Third, offer flexibility without demanding explanations or “proof”; sometimes the safest and most respectful approach is to provide reasonable options without asking why.
Finally, avoid making assumptions about what someone needs or is capable of. Asking “what would best support you right now?” or “what barriers are you currently facing?” shows you’re ready to listen and find a solution together.

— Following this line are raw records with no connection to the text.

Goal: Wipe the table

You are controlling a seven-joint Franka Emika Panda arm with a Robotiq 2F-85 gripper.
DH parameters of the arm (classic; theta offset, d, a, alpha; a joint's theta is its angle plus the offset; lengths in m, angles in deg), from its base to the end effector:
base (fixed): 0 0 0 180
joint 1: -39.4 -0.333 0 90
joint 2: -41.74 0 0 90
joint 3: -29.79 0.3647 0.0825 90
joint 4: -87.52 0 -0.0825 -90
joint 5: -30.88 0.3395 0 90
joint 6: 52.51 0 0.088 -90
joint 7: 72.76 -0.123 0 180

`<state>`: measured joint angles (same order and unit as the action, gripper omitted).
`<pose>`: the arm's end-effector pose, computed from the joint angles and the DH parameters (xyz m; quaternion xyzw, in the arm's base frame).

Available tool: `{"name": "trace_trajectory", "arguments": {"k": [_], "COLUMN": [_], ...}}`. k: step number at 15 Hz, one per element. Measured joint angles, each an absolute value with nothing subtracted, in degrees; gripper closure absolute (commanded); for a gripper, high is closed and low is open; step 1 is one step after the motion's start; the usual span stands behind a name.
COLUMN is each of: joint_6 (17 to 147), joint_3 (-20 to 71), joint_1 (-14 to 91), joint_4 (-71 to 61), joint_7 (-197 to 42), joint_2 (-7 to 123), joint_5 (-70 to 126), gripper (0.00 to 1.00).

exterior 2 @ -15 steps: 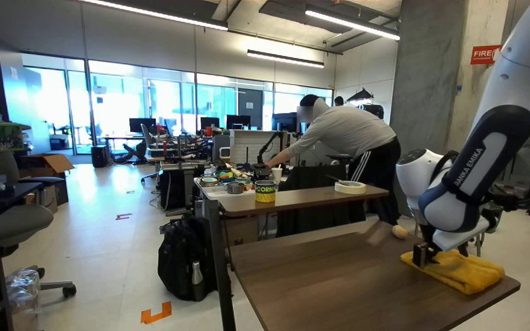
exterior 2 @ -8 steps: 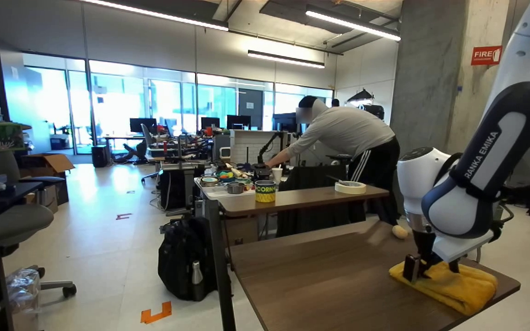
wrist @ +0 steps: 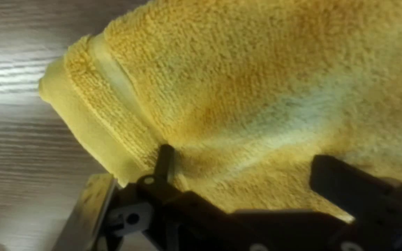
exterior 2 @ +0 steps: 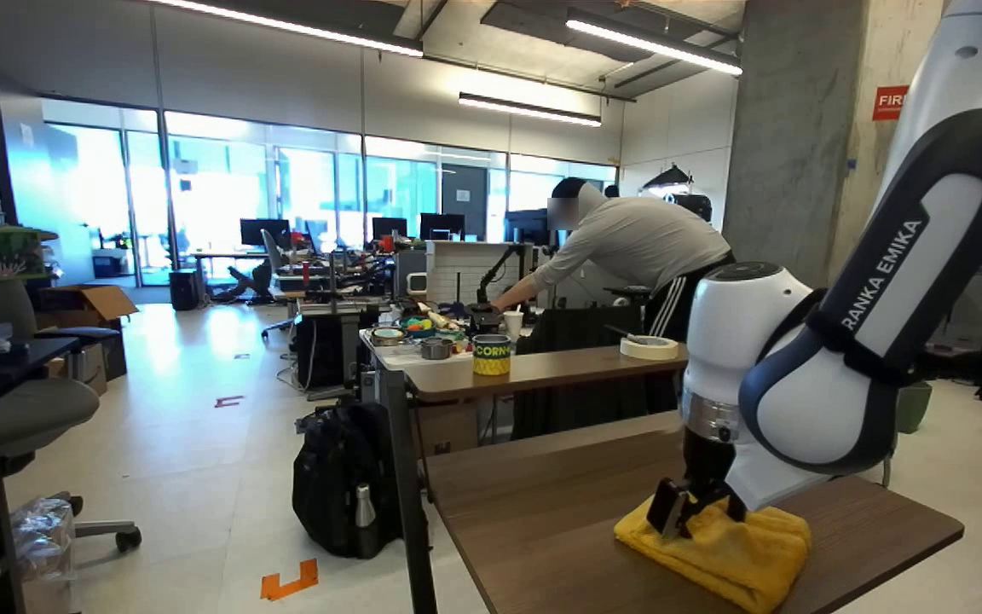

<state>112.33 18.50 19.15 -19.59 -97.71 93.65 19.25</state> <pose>0.6267 0.1209 0.0990 0.9929 -0.0012 0.0805 0.0870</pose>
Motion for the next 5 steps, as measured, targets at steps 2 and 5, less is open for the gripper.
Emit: {"name": "trace_trajectory", "arguments": {"k": [2, 5], "joint_6": [113.75, 114.04], "joint_3": [19.74, 23.56], "joint_1": [18.55, 19.52], "joint_4": [-19.18, -20.77], "joint_7": [-96.79, -92.91], "joint_2": [92.14, 85.09], "joint_5": [20.81, 23.5], "gripper": [0.0, 0.0]}}
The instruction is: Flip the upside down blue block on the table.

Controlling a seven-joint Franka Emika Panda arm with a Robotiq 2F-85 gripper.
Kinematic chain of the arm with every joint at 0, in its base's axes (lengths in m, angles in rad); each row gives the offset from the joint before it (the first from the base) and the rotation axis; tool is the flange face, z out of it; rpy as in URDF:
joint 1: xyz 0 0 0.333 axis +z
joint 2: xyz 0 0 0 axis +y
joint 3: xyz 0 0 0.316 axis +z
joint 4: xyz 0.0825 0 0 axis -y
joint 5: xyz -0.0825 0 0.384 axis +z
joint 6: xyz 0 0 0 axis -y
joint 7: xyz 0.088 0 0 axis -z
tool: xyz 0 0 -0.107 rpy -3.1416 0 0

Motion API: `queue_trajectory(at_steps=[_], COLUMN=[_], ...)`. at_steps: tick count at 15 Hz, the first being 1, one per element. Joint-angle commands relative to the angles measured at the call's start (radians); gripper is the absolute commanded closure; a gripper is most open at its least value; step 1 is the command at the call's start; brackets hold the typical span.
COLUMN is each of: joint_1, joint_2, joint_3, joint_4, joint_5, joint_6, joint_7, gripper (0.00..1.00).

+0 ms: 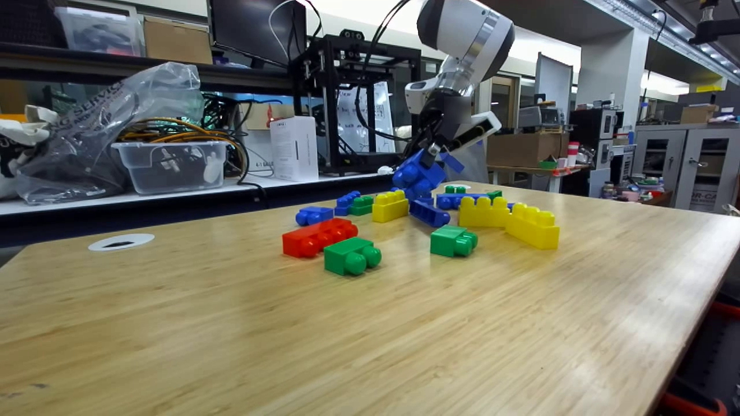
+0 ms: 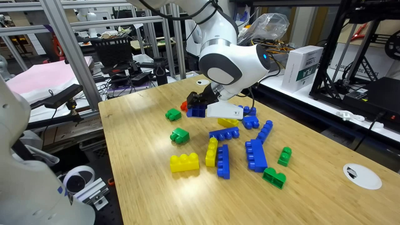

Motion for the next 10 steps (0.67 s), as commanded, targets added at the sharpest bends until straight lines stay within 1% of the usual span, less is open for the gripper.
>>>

By creating these conditions, you make it more likely people will open up—not because they have to, but because they feel safe doing so.

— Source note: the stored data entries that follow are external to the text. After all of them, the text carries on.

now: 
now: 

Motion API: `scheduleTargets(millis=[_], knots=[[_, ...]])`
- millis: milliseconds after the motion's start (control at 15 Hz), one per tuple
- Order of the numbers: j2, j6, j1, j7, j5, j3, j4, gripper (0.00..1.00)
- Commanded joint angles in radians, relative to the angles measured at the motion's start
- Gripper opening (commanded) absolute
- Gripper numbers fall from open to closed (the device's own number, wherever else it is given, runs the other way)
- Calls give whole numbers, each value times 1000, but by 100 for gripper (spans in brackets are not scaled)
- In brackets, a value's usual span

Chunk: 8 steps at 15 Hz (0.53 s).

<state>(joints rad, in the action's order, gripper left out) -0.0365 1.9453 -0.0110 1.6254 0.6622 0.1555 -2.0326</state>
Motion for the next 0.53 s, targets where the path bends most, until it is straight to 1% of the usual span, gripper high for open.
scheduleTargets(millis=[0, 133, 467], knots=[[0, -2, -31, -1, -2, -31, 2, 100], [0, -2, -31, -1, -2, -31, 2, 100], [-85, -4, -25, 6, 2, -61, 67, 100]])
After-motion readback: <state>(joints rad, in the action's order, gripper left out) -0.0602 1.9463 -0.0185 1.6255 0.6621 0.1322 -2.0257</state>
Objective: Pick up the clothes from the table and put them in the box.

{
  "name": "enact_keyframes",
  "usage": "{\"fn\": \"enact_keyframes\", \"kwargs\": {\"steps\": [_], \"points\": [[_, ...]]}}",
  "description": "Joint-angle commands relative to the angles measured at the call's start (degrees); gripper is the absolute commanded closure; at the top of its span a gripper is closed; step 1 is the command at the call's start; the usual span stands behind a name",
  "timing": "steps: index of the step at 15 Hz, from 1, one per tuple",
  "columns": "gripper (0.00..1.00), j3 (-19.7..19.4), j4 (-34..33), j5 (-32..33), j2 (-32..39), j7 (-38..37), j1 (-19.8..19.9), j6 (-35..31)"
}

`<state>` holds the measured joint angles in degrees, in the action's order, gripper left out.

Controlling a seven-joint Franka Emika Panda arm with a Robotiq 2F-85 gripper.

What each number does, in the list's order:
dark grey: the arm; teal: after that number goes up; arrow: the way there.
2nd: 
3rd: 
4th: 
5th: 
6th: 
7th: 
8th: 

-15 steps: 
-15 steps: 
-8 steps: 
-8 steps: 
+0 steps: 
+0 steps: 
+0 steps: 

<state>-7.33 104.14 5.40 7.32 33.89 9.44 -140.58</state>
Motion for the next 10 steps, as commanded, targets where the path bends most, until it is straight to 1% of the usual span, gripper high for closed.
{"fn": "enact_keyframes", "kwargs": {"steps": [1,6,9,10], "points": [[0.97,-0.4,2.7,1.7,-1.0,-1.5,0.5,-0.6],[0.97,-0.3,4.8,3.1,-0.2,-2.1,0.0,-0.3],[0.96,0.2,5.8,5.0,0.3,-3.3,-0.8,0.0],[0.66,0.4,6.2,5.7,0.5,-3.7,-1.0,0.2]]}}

How does empathy-driven leadership impact both the emotional wellbeing of employees with disabilities and overall business outcomes?
Empathy-driven leadership creates psychological safety—the foundation of trust, belonging, and performance. For employees with disabilities, this reduces stress, anxiety, and isolation, making space for deeper engagement and creativity.

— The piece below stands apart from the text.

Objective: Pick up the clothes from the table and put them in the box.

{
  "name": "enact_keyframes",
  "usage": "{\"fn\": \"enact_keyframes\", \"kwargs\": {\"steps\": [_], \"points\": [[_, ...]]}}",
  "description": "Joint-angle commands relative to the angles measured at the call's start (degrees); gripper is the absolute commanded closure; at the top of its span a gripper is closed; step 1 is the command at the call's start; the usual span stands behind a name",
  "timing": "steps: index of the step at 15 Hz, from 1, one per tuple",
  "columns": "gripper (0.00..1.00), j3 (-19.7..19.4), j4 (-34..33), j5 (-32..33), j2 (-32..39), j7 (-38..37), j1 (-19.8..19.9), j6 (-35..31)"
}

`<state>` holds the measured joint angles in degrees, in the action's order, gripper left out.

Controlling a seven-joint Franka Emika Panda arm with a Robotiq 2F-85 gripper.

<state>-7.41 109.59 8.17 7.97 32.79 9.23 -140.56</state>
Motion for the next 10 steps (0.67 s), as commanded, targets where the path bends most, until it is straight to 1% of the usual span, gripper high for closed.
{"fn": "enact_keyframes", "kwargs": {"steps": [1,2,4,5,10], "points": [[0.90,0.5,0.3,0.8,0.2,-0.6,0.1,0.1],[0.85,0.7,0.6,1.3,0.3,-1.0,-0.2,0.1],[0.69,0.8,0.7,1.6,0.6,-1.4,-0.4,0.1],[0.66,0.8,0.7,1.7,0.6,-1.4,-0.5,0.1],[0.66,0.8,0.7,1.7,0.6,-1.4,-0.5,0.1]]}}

Research supports this: Coqual’s 2017 “Disabilities & Inclusion” study found that employees who disclosed their disabilities to most people they interacted with were over twice as likely to feel regularly happy or content at work, compared to those who disclosed to no one. Empathetic leaders don’t just improve individual wellbeing; they strengthen team cohesion, creativity, and retention.
From a business perspective, inclusive environments enhance engagement, productivity, and reputation. McKinsey’s “Diversity Wins” (2020) report found that companies with diverse leadership outperform peers in profitability. While that report looks broadly at diversity, it reinforces that inclusion—driven by empathy—translates into better outcomes for people and performance alike.
How has living with Central Core Disease shaped your approach to advocacy and the key messages you share with organizations?
Living with Central Core Disease, an invisible disability which results in me having about 33% of the physical strength of the average person, shapes every part of my advocacy. For most of my life, I thought I had to hide my disability and manage it privately to “fit in” and be seen as “normal.” I thought revealing it would lead people to perceive me as less capable or “different.” But when I finally started speaking about my lived experience, it transformed my life and career.
Now, one of my key messages to organizations is: “There is no normal; there’s just us and what we do with what we’ve been given.” I encourage workplaces to recognize that difference isn’t a deficit—it’s a source of resilience, adaptability, and perspective. My personal story helps organizations see the human side of disability inclusion: the power of inviting people to bring their whole selves to work and the potential unlocked when workplaces move from assumptions to genuine support.
What final advice or insights would you like to share with small and medium-sized business leaders striving to create more inclusive and resilient workplaces?
My biggest advice is this: don’t wait for someone to disclose before you build for inclusion. Embed it into your culture from the start. Make flexibility, accessibility, and open communication the norm—not an exception.
Second, understand that resilience isn’t just an individual trait—it’s something environments can nurture. When you create a workplace where people feel safe enough not to have to spend energy hiding, they can channel that energy into meaningful, creative, productive work.
Finally, remember that disability inclusion isn’t a niche issue: it’s about your employees who currently live with disabilities, your customers who may or may not experience disability, and your non-disabled employees who will inevitably experience some form of disability, whether by accident, illness or acquisition, in the future. The disability community is the only minority group anyone can join at any time. Leading inclusively today builds a more resilient, human-centered business for everyone tomorrow.